Data so far this week has been mixed. China’s May NBS manufacturing purchasing managers index released yesterday slipped marginally to 51.0 from 51.1 previously (consensus 51.1) while the non-manufacturing PMI increased to 55.2 from 54.9 previously. Both remained in expansion, however indicative of continued economic expansion. China’s exports are holding up particularly well and this is expected to continue to fuel manufacturing expansion while manufacturing imports are similarly strong. 

Today’s Reserve Bank of Australia decision on monetary policy delivered no surprises, with policy unchanged and attention shifting to the July meeting when the bond purchase program will be reviewed.  On Friday it’s the turn of the the Indian central bank, Reserve Bank of India (RBI), with an unchanged policy outcome likely despite the growth risks emanating from a 2nd wave COVID infections cross the country and attendant lockdowns.  Last but not least, is the May US jobs report for which consensus expectations are for 650,000 gain in non-farm payrolls and the unemployment rate falling to 5.9% from 6.1% previously.

Crypto Volatility

It was a calmer end for stock markets in a volatile week but crypto was not so fortunate after China’s State Council repeated its warning about Bitcoin mining and trading as central banks appear to be increasing their scrutiny of crypto at a time when many of them are introducing their own digital currencies.  Concerns over increased regulations, especially in China where the bulk of Crypto mining takes place, taken together with ESG issues as focus turns to the environmental costs of mining crypto, threaten to do more damage.  Volatility continued over the weekend, with Bitcoin and other crypto undergoing sharp moves.  Crypto volatility threatens to find its way into other markets, with for example, US equities positively correlated to moves in crypto while the US dollar (USD) could benefit.

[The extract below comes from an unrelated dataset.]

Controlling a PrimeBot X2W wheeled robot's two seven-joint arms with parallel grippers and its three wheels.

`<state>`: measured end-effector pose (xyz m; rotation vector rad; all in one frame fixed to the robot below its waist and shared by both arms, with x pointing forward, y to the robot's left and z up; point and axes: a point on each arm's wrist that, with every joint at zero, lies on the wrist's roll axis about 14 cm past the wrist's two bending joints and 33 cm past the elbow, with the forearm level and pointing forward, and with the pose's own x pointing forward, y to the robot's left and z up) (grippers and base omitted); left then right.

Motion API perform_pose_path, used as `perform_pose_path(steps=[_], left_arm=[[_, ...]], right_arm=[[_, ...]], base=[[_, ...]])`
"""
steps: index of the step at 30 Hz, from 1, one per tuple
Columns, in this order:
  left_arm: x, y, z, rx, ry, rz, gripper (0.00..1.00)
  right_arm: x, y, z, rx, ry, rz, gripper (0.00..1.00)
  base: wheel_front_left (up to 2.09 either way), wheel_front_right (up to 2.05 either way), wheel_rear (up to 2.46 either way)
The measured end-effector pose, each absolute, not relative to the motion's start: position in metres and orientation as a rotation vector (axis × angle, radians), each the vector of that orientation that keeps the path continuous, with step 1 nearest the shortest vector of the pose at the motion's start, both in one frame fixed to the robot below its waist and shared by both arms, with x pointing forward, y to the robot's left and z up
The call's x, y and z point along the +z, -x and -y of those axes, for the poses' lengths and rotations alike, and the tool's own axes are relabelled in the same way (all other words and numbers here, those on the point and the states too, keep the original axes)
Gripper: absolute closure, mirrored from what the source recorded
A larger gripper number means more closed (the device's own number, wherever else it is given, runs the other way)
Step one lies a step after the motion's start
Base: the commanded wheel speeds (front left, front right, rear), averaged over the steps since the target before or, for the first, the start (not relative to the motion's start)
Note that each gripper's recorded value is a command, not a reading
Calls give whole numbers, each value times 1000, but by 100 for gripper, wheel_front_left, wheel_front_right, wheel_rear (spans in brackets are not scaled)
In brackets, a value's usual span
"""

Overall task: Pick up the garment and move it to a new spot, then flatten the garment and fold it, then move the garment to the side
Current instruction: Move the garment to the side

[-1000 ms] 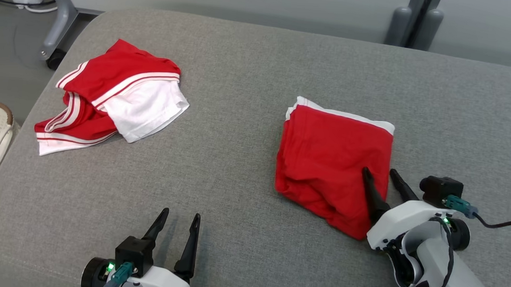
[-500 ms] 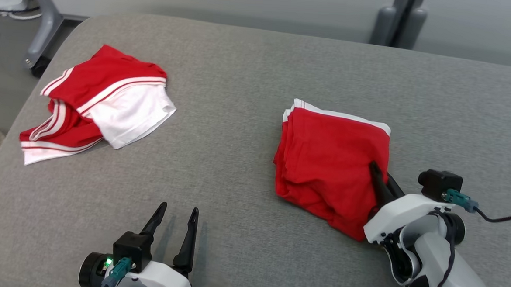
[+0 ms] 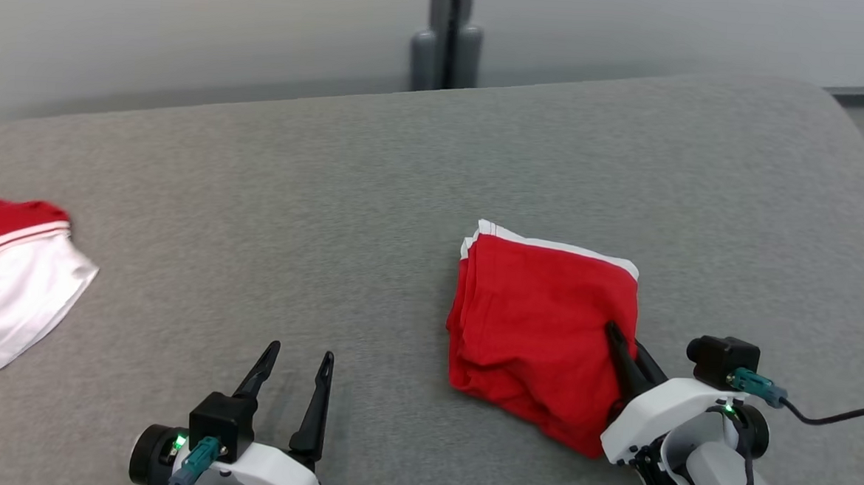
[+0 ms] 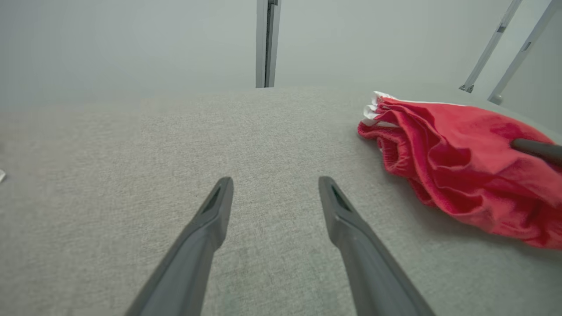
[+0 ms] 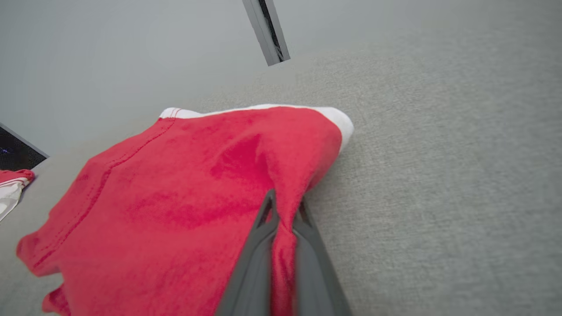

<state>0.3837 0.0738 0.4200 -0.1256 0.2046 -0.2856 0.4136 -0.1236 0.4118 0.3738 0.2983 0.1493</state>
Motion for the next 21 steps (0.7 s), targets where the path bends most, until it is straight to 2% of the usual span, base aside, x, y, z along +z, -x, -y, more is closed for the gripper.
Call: perform_pose_path(steps=[10,15,18,21], left_arm=[[427,-392,23,-579,127,-189,0],[426,-388,59,-687,128,-193,0],[425,-391,71,-722,132,-191,0],[418,-394,72,-729,136,-207,0]], right_arm=[[415,-362,205,-81,-370,-256,100],[416,-343,229,-152,-340,-251,100],[410,-340,237,-164,-296,-274,100],[411,-352,241,-145,-224,-288,100]], base=[[0,0,0],[0,0,0],[0,0,0],[0,0,0]])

There was at least a little relief for markets in terms of inflation angst, with market inflation measures (breakevens) falling while commodities, another factor fueling inflation fears, continued to come off the boil. It seems that the Federal Reserve’s dovish message may finally be sinking in even as the Fed FOMC minutes noted that they are planning on discussing tapering at some point, rather than previously not even thinking about thinking of tapering. US Treasury yields have been capped amid the cooling in inflation fears while rate sensitive equities, especially Tech are likely to find some solace.  The USD has struggled over recent weeks but the recent rise in real yields will likely offer some support. 

There was yet more evidence that the US economy is powering ahead, with measures of manufacturing and services sentiment as reflected in Markit purchasing managers indices (PMIs), rising to record highs as fiscal support and an improving COVID-19 outlook continue to boost optimism. While US economic data has been strengthening, markets have become accustomed to positive US releases and therefore any reaction is likely to be more muted.  Indeed, the Citi Economic Surprise Index, a measure of US data relative to expectations, is near its lowest since June 2020. 

This week is relatively light on the data front.  The key US data release is the Personal Consumption Expenditures (PCE) report, something that the Federal Reserve looks at closely, on Friday; consensus expectations are for a 2.3% quarter on quarter (q/q) increase in core PCE in Q1.  A number of Fed speakers will also be on the wires and their comments will be scrutinized on any further elaboration on “discussing a plan” on tapering.  There will also be a few central bank decisions including in Hungary (Tue), Indonesia (Tue), New Zealand (Wed), and Korea (Thu).  No changes are likely from any of these central banks.